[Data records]
──────

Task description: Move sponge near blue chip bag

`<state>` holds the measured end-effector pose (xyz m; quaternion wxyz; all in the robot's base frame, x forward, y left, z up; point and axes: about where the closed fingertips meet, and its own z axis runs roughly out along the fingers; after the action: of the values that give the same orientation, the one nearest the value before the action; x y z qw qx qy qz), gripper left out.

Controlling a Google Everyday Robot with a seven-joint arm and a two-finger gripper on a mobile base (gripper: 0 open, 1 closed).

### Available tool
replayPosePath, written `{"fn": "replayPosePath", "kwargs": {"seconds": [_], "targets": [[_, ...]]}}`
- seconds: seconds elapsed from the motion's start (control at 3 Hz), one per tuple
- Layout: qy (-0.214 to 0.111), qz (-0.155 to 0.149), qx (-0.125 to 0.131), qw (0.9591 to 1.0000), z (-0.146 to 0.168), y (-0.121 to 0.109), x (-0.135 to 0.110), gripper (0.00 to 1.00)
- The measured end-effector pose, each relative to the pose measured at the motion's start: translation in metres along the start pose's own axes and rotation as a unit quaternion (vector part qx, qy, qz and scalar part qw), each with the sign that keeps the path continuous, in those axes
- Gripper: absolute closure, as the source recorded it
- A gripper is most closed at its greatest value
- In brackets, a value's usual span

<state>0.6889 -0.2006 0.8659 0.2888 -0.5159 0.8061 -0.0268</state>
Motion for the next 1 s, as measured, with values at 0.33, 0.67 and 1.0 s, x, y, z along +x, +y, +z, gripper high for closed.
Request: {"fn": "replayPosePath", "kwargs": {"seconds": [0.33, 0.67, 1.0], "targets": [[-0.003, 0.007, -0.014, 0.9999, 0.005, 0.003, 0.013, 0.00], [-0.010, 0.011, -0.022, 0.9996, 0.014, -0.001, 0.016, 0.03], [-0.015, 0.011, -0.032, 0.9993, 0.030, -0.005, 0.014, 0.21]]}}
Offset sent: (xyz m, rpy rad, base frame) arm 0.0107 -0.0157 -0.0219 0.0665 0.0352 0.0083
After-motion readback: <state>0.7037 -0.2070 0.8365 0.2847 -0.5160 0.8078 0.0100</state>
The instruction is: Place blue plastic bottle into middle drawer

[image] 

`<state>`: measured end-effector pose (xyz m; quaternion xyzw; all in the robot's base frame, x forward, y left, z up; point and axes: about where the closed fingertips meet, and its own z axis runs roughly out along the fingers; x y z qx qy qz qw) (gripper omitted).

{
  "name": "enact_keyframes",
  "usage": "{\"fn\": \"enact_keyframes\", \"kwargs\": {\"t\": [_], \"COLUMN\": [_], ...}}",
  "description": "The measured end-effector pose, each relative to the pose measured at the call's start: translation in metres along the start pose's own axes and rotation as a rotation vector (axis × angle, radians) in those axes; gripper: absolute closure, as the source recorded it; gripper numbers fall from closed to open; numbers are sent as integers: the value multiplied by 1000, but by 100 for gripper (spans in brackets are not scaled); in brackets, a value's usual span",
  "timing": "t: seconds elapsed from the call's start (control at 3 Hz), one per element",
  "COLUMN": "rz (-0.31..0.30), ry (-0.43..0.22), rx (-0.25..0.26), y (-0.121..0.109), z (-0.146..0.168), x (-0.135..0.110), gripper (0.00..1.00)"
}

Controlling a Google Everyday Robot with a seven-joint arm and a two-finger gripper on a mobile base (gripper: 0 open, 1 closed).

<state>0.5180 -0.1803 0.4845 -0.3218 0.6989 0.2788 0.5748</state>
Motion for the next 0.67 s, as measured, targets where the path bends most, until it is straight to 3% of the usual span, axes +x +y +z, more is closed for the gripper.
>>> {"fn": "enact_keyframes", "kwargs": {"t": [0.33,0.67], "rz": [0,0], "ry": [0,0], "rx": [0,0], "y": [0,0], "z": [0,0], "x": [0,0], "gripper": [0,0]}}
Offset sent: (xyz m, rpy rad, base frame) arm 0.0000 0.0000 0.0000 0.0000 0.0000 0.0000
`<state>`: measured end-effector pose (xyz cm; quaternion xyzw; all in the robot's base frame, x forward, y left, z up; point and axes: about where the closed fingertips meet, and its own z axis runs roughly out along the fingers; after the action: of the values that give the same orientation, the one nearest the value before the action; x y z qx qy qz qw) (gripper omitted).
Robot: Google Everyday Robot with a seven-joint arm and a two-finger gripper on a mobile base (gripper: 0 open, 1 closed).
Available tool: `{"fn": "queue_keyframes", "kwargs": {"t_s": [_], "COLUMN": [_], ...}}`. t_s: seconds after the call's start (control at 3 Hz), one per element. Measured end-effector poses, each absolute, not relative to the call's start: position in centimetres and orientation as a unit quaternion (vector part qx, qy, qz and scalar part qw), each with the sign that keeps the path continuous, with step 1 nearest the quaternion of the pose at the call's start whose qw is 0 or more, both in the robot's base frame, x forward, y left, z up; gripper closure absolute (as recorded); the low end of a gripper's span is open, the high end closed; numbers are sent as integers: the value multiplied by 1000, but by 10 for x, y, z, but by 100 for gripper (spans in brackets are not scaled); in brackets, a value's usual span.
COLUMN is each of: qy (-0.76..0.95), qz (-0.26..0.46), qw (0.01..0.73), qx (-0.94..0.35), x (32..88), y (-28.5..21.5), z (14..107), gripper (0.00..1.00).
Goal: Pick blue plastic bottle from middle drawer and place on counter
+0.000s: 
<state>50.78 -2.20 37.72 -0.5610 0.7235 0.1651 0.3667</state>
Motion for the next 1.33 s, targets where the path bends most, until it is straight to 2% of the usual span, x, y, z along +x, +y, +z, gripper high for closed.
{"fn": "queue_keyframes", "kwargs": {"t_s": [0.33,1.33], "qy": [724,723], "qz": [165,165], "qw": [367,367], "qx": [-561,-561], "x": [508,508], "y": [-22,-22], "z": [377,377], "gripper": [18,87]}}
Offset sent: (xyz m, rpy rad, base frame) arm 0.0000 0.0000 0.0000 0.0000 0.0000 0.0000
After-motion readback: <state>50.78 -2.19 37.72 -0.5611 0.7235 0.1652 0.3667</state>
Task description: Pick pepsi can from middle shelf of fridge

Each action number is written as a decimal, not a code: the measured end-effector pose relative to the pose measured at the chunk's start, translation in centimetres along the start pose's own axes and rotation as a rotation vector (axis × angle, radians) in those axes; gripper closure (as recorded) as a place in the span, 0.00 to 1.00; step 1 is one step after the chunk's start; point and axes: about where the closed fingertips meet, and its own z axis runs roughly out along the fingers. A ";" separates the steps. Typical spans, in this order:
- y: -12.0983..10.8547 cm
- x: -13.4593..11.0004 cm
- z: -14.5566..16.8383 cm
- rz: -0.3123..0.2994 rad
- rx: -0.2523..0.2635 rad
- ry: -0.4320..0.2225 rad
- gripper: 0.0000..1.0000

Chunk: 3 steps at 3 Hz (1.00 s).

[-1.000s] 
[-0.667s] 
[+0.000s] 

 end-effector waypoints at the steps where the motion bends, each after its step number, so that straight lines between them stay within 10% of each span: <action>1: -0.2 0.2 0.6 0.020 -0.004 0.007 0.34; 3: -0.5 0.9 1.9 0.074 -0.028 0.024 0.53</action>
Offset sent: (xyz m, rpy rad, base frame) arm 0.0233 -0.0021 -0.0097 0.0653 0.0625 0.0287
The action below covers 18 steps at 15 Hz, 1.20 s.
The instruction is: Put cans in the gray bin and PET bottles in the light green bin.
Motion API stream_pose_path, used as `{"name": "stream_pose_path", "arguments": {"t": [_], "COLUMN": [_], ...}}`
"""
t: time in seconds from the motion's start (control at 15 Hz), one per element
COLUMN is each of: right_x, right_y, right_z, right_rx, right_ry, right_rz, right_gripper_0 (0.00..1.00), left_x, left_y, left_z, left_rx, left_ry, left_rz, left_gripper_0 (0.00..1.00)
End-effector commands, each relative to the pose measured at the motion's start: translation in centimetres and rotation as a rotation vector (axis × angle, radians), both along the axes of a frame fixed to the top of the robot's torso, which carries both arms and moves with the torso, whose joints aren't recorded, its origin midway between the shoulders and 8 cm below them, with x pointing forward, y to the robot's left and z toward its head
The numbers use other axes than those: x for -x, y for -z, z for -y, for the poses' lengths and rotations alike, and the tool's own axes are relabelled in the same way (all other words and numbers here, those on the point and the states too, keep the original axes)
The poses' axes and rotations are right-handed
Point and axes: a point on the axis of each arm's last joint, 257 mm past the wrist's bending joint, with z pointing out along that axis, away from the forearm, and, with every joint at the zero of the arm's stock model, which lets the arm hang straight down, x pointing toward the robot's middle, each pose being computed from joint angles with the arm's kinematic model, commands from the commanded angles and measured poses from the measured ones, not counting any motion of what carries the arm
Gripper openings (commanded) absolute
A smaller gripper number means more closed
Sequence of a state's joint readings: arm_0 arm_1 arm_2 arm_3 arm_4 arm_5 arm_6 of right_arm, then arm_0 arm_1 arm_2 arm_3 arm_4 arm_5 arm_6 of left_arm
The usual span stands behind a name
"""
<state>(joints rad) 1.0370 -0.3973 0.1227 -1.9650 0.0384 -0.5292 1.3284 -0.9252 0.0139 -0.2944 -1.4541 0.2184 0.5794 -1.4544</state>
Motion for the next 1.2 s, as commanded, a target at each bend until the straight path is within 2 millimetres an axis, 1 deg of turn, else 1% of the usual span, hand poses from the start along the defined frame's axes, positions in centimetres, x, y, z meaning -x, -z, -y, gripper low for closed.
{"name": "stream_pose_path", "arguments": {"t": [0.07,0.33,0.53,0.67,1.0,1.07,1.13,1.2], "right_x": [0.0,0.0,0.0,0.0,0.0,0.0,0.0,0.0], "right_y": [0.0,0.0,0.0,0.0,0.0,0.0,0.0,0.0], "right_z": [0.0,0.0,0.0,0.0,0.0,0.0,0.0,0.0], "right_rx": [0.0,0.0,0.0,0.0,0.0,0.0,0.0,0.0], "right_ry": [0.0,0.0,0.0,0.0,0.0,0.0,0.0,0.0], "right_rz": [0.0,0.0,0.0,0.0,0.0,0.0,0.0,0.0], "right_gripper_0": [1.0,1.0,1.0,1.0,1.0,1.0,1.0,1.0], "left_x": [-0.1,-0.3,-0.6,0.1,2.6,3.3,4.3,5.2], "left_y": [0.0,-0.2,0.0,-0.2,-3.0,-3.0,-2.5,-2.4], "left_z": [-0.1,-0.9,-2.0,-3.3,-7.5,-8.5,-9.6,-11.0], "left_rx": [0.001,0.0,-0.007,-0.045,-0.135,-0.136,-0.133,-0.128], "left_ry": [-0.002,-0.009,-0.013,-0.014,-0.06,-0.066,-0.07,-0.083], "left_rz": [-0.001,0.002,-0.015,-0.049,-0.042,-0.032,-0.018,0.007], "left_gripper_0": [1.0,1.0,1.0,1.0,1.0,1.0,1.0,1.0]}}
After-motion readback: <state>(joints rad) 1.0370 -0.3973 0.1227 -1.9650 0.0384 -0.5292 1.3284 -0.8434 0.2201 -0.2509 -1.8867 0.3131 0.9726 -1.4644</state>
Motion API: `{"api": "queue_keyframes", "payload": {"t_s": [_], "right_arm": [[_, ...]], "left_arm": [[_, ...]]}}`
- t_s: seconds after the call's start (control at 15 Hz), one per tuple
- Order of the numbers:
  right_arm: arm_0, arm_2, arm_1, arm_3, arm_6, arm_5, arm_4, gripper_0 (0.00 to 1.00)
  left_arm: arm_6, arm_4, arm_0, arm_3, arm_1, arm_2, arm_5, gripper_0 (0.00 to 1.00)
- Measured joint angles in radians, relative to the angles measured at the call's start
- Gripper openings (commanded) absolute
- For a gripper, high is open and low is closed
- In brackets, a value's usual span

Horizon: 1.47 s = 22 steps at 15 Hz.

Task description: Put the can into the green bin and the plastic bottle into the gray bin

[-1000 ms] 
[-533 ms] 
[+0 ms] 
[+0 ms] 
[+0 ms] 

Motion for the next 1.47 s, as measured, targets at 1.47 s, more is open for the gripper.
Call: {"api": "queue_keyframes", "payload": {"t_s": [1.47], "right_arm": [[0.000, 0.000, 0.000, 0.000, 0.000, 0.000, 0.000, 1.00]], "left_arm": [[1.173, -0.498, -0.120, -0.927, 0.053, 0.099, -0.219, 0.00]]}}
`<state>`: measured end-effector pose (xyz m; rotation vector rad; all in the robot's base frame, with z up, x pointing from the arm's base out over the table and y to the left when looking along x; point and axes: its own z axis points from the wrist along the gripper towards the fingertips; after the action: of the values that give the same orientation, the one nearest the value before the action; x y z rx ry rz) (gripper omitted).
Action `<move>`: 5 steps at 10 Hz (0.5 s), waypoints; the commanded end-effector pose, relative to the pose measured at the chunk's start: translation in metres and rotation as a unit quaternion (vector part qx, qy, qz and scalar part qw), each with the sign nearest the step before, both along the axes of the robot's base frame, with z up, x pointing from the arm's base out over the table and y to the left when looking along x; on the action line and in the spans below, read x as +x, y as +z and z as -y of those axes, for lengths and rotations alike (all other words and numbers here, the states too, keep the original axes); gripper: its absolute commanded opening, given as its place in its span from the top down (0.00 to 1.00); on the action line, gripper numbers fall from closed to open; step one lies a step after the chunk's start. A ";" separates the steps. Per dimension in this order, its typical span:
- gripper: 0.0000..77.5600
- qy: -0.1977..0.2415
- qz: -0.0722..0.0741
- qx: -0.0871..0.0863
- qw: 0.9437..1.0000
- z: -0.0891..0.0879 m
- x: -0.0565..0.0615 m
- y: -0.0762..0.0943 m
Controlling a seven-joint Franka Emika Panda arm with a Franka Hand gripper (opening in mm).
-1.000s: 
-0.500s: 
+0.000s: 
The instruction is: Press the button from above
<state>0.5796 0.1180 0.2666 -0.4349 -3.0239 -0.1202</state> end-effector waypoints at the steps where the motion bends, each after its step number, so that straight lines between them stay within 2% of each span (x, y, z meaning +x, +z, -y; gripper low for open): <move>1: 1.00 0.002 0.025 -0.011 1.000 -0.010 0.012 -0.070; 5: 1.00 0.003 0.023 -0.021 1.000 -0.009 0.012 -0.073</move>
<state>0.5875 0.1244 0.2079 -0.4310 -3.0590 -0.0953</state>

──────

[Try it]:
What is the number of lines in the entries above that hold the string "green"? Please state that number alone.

[Written response]:
2